調伏系V魔虚羅

ドッグヴィルの調伏系V魔虚羅のレビュー・感想・評価

ドッグヴィル(2003年製作の映画)
4.7
貧しい村に現れた、一人の美しき逃亡者。村人に二週間以内に気に入られたら、この先も居て良いとの条件を受ける。
保護の代償として昂進する要求に反比例して減っていく報酬。突如として貼り出される手配書の説明欄に”危険“という二文字。警察、追われているマフィア達に突き出すと脅し、金銭や身体を求める男達。皆に対して、無償の愛と親切を与える彼女が人間の醜さに陵辱されるという究極に胸糞悪い展開へと進んでいく、あまりに悲劇的過ぎる運命。「君は冷たくなったね」等とトムが彼女に言うシーンがあるが、変わったのは彼女ではなく紛うことなきトムや村の人々の方だ。トムも彼女の気持ちに寄り添っているようで寄り添っていない、何とも自己中心的で所詮は自らの肉欲を満たす為に行動する村の男と変わらない生き物だった。なんと醜い、なんと強欲。少しの希望さえも打ち砕く衝撃的な結末は終始唖然としていた。閉鎖的な村が故に異常に頑固な集団心理と人間不信を描いた最高峰とも言える傑作。

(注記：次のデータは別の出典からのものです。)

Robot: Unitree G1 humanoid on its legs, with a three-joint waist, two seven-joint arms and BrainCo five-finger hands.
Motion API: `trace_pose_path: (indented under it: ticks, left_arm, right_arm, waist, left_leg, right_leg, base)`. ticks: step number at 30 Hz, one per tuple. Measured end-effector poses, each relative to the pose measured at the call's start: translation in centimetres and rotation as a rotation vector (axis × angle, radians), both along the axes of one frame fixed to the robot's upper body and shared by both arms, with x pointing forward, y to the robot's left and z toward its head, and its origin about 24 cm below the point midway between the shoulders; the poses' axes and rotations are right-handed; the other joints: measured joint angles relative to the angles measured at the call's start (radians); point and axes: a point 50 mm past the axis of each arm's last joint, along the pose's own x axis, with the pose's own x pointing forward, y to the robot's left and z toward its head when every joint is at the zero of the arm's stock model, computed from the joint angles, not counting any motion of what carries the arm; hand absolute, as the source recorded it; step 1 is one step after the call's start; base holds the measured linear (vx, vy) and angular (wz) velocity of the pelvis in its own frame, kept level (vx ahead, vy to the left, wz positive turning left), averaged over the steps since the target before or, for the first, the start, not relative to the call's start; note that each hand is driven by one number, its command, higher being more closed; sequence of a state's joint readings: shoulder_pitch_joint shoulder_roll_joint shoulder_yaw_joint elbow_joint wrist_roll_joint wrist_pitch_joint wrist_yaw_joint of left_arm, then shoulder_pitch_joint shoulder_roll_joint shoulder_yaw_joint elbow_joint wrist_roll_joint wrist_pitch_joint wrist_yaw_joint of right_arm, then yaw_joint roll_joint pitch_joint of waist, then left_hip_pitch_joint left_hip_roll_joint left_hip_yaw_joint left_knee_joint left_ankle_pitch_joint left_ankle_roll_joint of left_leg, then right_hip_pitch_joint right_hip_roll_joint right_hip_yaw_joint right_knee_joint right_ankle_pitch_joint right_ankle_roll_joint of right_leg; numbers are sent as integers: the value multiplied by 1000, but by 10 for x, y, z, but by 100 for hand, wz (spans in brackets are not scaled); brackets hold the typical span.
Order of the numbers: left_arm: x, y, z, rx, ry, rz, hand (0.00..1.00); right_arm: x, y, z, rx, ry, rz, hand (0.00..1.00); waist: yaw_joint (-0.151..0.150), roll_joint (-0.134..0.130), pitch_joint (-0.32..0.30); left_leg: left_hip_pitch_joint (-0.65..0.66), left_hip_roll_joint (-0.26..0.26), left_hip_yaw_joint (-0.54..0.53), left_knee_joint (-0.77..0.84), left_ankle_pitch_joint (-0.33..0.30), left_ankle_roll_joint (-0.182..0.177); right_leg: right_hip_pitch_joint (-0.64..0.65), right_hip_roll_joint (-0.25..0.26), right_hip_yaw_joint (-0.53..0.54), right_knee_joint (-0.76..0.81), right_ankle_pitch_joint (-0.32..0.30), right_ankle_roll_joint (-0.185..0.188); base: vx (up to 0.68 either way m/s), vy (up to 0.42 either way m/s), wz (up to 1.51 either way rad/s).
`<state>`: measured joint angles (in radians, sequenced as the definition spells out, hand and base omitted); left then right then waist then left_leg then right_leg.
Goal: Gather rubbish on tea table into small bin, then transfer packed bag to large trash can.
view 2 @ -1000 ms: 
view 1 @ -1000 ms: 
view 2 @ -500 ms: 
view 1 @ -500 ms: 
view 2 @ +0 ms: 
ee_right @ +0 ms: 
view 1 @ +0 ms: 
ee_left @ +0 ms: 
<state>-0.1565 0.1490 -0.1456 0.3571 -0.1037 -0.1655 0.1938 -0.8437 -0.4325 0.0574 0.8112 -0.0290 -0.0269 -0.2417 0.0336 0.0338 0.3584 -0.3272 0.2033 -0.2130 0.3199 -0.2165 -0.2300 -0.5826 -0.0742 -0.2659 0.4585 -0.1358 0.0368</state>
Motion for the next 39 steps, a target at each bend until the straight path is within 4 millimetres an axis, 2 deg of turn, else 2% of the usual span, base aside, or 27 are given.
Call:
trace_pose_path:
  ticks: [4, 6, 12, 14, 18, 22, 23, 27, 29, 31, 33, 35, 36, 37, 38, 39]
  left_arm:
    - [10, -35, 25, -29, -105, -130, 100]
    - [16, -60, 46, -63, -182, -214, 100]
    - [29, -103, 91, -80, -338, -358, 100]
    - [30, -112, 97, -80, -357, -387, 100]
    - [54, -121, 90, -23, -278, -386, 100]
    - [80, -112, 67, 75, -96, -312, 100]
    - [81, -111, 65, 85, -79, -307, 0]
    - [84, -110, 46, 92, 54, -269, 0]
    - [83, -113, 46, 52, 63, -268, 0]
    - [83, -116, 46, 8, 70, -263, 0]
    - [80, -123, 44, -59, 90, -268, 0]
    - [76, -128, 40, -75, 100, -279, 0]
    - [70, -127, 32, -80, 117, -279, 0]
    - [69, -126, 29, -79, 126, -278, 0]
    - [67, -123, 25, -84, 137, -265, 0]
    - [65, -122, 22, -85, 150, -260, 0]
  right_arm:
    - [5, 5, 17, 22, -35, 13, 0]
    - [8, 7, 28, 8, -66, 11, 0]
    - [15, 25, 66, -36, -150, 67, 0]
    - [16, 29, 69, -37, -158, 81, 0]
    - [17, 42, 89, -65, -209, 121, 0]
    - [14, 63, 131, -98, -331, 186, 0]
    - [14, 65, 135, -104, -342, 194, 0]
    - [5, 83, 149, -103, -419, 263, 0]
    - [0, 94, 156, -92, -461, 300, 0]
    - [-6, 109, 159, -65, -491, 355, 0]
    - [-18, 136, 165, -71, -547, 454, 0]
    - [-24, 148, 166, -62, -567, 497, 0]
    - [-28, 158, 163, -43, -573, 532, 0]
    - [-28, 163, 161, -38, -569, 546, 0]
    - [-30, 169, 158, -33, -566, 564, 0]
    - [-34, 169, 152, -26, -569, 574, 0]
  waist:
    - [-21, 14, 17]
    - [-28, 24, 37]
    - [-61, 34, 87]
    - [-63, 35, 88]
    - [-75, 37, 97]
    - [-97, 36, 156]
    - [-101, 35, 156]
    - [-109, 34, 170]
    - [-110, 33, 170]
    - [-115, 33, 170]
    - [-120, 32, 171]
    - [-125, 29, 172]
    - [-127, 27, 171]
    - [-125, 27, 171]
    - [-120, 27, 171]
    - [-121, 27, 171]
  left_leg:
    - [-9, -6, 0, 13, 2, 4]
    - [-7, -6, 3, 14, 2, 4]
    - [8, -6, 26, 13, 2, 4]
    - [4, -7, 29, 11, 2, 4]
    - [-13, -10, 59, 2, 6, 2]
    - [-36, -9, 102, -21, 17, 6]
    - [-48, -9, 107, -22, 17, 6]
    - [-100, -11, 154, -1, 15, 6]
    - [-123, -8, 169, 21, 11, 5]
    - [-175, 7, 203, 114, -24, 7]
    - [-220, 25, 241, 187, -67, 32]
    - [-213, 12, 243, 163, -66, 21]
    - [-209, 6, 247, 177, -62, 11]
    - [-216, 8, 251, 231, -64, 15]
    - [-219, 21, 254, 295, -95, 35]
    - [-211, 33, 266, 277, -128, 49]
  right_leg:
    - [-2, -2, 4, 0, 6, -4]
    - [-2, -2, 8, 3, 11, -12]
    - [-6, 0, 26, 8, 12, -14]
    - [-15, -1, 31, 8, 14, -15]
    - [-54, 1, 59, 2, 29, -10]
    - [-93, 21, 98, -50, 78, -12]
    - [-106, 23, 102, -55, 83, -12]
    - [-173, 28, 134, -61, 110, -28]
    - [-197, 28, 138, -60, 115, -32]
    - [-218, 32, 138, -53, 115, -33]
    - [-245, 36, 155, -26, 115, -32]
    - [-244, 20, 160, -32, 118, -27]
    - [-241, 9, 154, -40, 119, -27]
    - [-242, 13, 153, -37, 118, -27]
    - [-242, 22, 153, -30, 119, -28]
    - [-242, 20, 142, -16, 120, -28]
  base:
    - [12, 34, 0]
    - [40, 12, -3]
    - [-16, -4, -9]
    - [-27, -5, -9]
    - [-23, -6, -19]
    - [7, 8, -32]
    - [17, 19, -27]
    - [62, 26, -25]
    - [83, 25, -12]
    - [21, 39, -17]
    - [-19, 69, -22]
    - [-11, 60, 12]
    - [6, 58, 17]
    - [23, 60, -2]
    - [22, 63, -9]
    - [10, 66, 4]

全編、演劇の様な扉やタンスや椅子などの簡易的な美術セットのみが置いてあるだけの空間で全てが起こる。この村以外の場所はここには存在せず、それが逆に閉鎖的な村を象徴し、彼女に何が起ころうとも見えないふりをする住民の後半の展開に効いてくる伏線。トリアーの監督作としては暗喩が少なく全体的に分かりやすいが、メッセージが明確で心にズシンとくる。